Step one is to teach robots to differentiate between obstacles and empty space.Once the researchers have taught the drone to see, they will need to teach it to make decisions. That involves grappling with the inherent ambiguity of visual data—with deciding whether that pattern of pixels ahead is a tree branch or a shadow. Drew Bagnell and Martial Hebert, roboticists at Carnegie Mellon University, are developing algorithms that will help the robot deal with visual ambiguity the way humans do: by making educated guesses. “They can say, ‘I’m 99 percent sure there’s a tree between 12 meters and 13 meters away,’ and make a decision anyway,” Bagnell says.

It will take a lot of computing power to make those decisions. The drone will have to process 30 images per second while contemplating its next move. LeCun says that a processor that can run his algorithms at a trillion operations per second would do the job, but the challenge is to build all that power into a computer light and efficient enough to fly. The best candidate is a processor that LeCun developed with Eugenio Culurciello of Purdue University: a low-power computer the size of a DVD case called NeuFlow, which LeCun is confident he’ll be able to speed up to a trillion operations per second by the group’s 2015 deadline.

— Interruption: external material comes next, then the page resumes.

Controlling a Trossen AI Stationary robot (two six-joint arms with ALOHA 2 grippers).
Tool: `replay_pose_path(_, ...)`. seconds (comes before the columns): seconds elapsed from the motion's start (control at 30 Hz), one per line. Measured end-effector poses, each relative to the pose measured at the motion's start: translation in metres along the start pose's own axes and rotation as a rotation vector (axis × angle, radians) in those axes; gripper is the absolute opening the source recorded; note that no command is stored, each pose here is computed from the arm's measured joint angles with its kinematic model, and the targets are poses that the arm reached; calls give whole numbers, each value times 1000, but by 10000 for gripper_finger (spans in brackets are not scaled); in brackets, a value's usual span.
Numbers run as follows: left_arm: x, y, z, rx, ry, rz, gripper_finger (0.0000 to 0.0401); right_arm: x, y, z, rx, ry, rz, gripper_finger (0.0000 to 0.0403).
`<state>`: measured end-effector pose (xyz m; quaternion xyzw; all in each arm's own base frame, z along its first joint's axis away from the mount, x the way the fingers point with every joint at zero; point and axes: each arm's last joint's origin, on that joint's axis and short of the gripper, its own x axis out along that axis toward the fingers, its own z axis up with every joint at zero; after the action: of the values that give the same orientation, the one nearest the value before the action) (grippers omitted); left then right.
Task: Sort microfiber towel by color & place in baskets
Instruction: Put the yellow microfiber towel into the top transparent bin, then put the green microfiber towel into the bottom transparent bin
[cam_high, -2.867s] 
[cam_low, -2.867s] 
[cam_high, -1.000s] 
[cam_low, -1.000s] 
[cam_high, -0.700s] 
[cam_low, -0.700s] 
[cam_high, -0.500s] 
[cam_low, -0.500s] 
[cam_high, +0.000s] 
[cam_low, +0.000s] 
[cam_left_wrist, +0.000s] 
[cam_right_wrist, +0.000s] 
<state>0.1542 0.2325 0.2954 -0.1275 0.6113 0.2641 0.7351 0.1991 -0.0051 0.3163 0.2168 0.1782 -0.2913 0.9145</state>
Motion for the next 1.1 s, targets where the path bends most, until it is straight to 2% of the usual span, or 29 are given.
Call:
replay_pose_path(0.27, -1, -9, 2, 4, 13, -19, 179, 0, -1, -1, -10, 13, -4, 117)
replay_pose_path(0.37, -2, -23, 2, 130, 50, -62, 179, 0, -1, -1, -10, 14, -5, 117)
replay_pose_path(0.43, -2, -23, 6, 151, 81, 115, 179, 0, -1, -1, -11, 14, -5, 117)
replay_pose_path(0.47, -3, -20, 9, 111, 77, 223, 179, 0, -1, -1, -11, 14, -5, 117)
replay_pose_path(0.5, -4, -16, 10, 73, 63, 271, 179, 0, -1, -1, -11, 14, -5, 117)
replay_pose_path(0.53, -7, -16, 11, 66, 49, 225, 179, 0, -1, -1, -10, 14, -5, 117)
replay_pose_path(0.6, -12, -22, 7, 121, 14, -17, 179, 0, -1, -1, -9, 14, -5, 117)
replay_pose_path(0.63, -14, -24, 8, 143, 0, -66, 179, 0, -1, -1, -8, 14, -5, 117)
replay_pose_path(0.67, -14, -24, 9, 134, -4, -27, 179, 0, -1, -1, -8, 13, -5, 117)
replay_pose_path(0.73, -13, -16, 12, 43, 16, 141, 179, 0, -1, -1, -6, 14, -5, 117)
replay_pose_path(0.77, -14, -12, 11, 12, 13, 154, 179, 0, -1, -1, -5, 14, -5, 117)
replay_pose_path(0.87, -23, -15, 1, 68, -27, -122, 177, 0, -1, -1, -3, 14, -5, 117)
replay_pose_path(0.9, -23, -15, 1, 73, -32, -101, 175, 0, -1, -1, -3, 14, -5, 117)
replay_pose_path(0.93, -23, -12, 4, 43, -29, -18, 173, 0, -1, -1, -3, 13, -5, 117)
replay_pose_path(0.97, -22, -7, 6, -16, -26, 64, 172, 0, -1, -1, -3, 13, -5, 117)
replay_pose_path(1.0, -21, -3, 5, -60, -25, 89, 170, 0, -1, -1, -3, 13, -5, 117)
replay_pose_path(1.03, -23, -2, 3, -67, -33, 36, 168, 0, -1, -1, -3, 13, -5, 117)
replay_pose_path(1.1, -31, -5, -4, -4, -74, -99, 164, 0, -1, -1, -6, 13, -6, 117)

Once they’ve built a robot that can learn, see and make decisions fast enough to avoid obstacles, they still have to teach it to fly. Russ Tedrake, an MIT roboticist, is already using motion-capture cameras and a full-scale prototype of the final drone to model the maneuvers it will need to perform. If the team succeeds, the result will be a robot that can descend into a forest and lose today’s drones in the trees.


As the drone flies, its onboard camera will feed video to software that applies a series of filters to each frame. The first filters pick up patterns among small groups of pixels that indicate simple features, like edges. Next, another series of filters looks for larger patterns, building upward from individual pixels to objects to complex visual scenes. Within hundredths of a second, the software builds a low-resolution map of the scene ahead. Finally, it will compare the objects in view to ones it has “seen” before, classifying them as soon as it has enough information to make an educated guess.

Andrew Rosenblum wrote in the April issue about trucks that fight jet-fuel fires. He lives in Oakland, California.